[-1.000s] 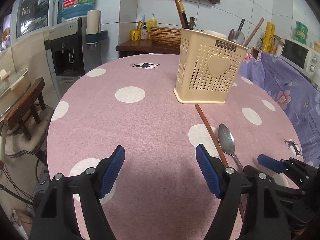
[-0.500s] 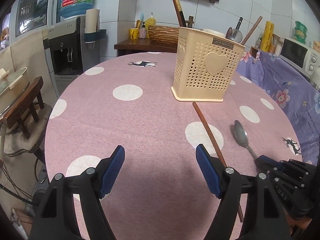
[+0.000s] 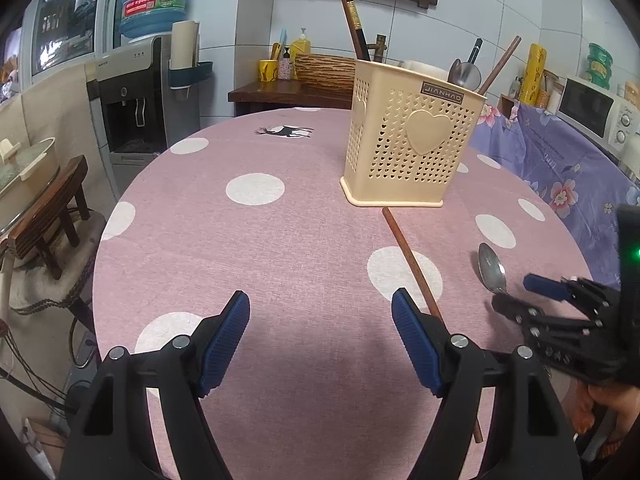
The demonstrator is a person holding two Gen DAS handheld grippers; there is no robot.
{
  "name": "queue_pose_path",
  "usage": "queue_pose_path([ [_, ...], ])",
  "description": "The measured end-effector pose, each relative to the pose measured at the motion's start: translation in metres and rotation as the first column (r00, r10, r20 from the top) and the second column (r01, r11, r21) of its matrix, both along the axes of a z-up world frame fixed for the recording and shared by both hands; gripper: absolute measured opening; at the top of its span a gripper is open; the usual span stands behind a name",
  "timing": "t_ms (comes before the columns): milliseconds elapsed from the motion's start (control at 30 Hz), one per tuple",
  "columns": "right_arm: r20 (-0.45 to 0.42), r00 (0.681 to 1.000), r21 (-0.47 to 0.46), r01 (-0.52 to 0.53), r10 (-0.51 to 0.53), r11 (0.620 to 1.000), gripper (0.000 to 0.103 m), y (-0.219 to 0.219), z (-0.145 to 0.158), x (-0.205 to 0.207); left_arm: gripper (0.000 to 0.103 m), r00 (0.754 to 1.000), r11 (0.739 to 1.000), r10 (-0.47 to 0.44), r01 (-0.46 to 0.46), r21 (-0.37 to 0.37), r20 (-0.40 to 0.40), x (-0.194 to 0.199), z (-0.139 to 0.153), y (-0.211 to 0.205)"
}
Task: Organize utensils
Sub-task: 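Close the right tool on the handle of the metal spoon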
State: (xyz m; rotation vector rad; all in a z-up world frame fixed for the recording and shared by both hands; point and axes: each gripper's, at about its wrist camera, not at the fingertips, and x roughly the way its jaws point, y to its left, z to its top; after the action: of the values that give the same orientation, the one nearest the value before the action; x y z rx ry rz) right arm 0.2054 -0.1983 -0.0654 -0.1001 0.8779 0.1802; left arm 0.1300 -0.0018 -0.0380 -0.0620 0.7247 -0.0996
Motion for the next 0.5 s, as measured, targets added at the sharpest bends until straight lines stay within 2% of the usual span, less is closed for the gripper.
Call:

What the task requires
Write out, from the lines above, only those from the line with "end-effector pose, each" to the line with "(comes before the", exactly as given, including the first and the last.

Exercise response
  "description": "The measured end-effector pose, each relative to the pose measured at the motion's start: translation in metres and rotation as the first column (r00, r10, r20 from the top) and the second column (r01, r11, r21) of its matrix, both along the axes of a z-up world frame fixed for the recording and shared by both hands; gripper: absolute measured opening; at the top of its span a gripper is open; the usual span stands behind a name",
  "timing": "t_ms (comes before the columns): milliseconds elapsed from the motion's start (control at 30 Hz), one per tuple",

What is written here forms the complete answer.